OFA operates a couple of other registries that
may be relevant for beardies. It has been reported
that beardies are at risk for a cardiac condition
called subaortic stenosis (SAS). SAS is a
narrowing of the aorta just below its exit from the
heart. This means that the heart has to work harder
to pump blood out to the body. In clinical cases a
systolic ejection murmur should be detectable.
Echocardiographic (ultrasound of the heart)

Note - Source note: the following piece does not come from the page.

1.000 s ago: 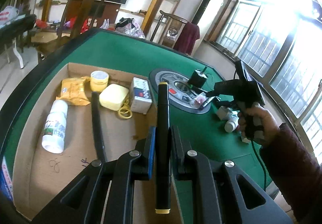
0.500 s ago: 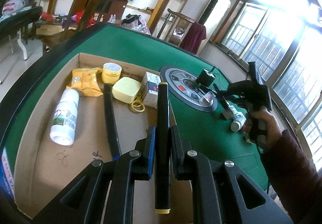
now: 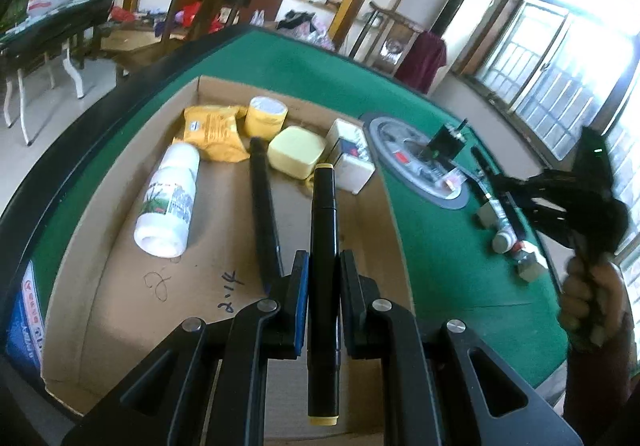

screening of the heart may be advisable, especially
in beardies with relatives that have been diagnosed
with SAS.
Patellar luxation – displacement
of the kneecap – is most common in toy and small
dogs. We have little to indicate that this is a
significant problem in beardies.
At this time I would recommend that all dogs be
tested for brucellosis a few weeks before breeding,
or annually/biannually for stud dogs that are used
fairly frequently. Hips and elbows should be X-rayed
at 2 years of age, or earlier if the dog is to be
used before it is 24 months old. CERF and thyroid
preferably should be repeated annually post puberty
(for bitches these tests, as well as X-rays and vWF
test, should be done during anestrus.) I would also
strongly recommend annual CBC and biochemistry
profile and a post-pubertal vWF. In the future, as
new and better tests become available these
recommendations will doubtless change. The canine
genome project approaches completion, and it is not
inconceivable that a DNA profile of our dogs will be
all that’s needed to assess a dog or bitch’s status
as regards these and other inherited diseases.